Glutathione (GSH) plays an essential role in the detoxification of acetaminophen (APAP) and the prevention of APAP-induced toxicity in the kidney. Our previous results demonstrated that a GSH deficiency is a general property of aging tissues, including the kidney, suggesting a hypothesis that senescent organisms are at greater risk to APAP-induced renal damage. To test this, C57BL/6NIA mice of different ages through the life span were injected with various doses of APAP, and the extent of GSH and cysteine (Cys) depletion and recovery were determined. At time intervals up to 24 hr, kidney cortex samples were obtained, processed and analyzed for glutathione status, namely GSH, glutathione disulfide (GSSG), Cys and cystine, using an HPLC method with dual electrochemical detection. In the uninjected controls, GSH and Cys concentrations decreased about 30% in the aging mouse, but the GSSG and cystine levels were unchanged during the life span. APAP administration depleted the kidney GSH and Cys contents in a dose- and time-dependent manner. Four hours after APAP administration, GSH levels of the young, growing (3- to 6-month) and the mature (12-month) mice decreased 34 and 58%, respectively, and recovered to near control values by 24 hr (95 and 98%). In contrast, the extent of depletion in old (31-month) mice was greater (64%) and the 24-hr recovery was less, returning only to 56%. Likewise, Cys levels of the young and mature mice decreased 49 and 65%, respectively, 4 hr following APAP, and increased to 99 and 85% by 24 hr. In contrast, in old mice, there was a 78% depletion after 4 hr followed by a recovery of only 65% by 24 hr. These results demonstrated clearly that in the aging mouse kidney, a GSH and Cys deficiency occurs that is accompanied by an impaired APAP detoxification capacity.

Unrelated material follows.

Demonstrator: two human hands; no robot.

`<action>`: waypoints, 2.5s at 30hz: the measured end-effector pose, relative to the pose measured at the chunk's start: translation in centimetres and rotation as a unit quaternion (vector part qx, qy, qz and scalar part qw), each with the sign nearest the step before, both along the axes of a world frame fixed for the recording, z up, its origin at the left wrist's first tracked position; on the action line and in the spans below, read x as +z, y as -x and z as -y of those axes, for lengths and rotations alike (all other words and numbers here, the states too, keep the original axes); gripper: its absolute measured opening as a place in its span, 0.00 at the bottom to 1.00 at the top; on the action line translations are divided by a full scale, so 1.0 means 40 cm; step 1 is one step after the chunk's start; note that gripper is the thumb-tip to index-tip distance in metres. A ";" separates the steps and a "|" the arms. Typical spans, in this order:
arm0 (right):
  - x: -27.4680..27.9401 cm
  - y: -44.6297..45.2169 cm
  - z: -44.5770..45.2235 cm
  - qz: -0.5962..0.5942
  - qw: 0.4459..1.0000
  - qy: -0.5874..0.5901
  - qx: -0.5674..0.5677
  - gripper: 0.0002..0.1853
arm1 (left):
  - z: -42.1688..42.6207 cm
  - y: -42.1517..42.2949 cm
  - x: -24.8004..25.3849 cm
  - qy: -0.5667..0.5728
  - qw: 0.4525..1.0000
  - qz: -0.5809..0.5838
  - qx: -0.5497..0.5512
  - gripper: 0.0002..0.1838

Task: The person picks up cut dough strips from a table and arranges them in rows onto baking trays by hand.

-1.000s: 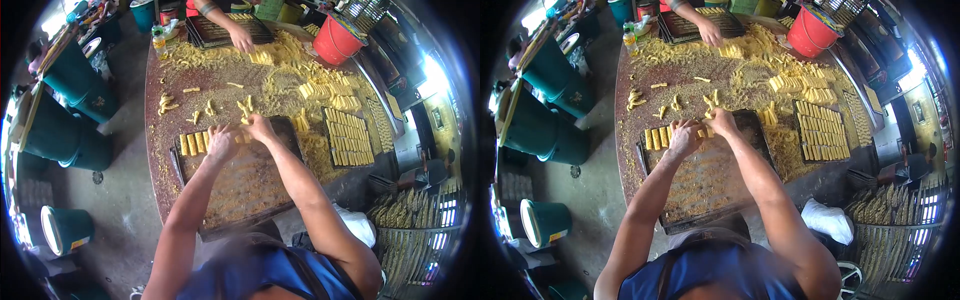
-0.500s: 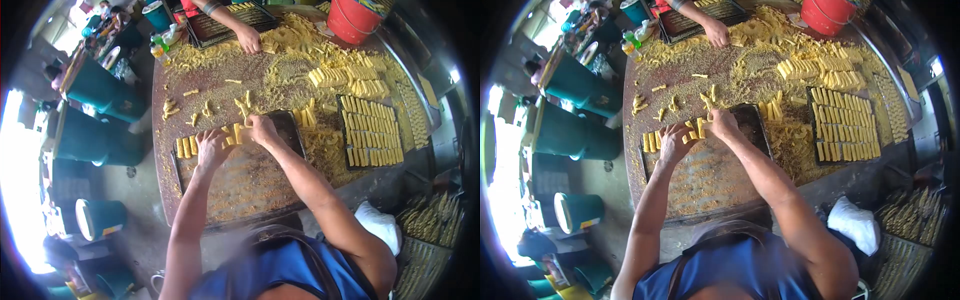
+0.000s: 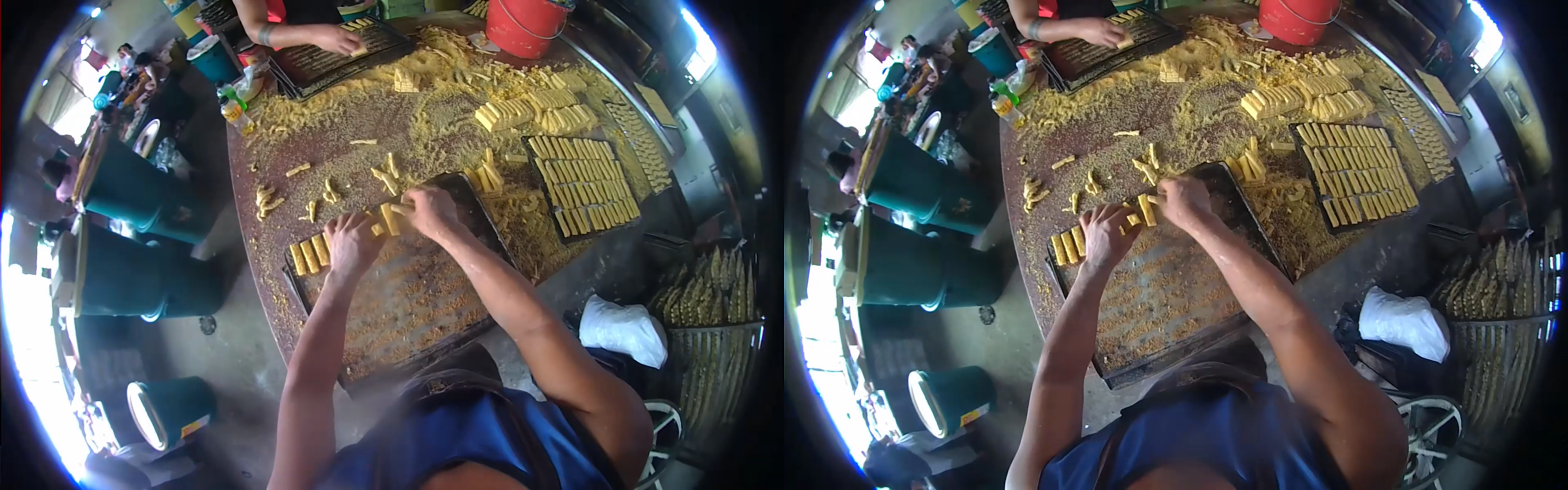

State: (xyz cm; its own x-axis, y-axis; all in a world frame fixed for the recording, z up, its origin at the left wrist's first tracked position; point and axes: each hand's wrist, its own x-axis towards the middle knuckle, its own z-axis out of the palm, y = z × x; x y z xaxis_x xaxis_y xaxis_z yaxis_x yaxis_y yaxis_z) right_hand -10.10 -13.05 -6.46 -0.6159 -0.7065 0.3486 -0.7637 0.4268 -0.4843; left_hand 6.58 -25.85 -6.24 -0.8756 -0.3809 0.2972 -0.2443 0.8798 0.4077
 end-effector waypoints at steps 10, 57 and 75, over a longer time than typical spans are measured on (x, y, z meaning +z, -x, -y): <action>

Glutathione monoethyl ester protects against glutathione deficiencies due to aging and acetaminophen in mice

Our previous results indicated that glutathione (GSH) and/or cysteine (Cys) deficiency occurs in many aging tissues and also after acetaminophen (APAP) administration. The aim of this study was to investigate whether GSH monoethyl ester (GSH-OEt) can correct these deficiencies. Mice of different ages (3-31 months) through the life span were sacrificed 2 h after i.p. injection of GSH-OEt (10 mmol/kg). In separate experiments, old mice (30-31 months) received the same dose of ester 30 min before the administration of APAP (375 mg/kg) or buthionine sulfoximine (BSO, 4 mmol/kg), an inhibitor of GSH synthesis. Liver and kidney samples were analyzed for GSH and Cys by HPLC. The hepatic GSH and renal cortical GSH and Cys concentrations were about 30% lower in old mice (30-31 months) compared to mature mice (12 months). GSH-OEt corrected these aging-related decreases. APAP decreased both hepatic and renal cortical GSH and Cys concentrations in old mice, but GSH-OEt prevented these decreases. GSH-OEt also prevented the BSO-induced decreases in hepatic and renal GSH concentrations. The results demonstrated that GSH-OEt protected against GSH deficiency due to biological aging as well as APAP-induced decreases in old mice.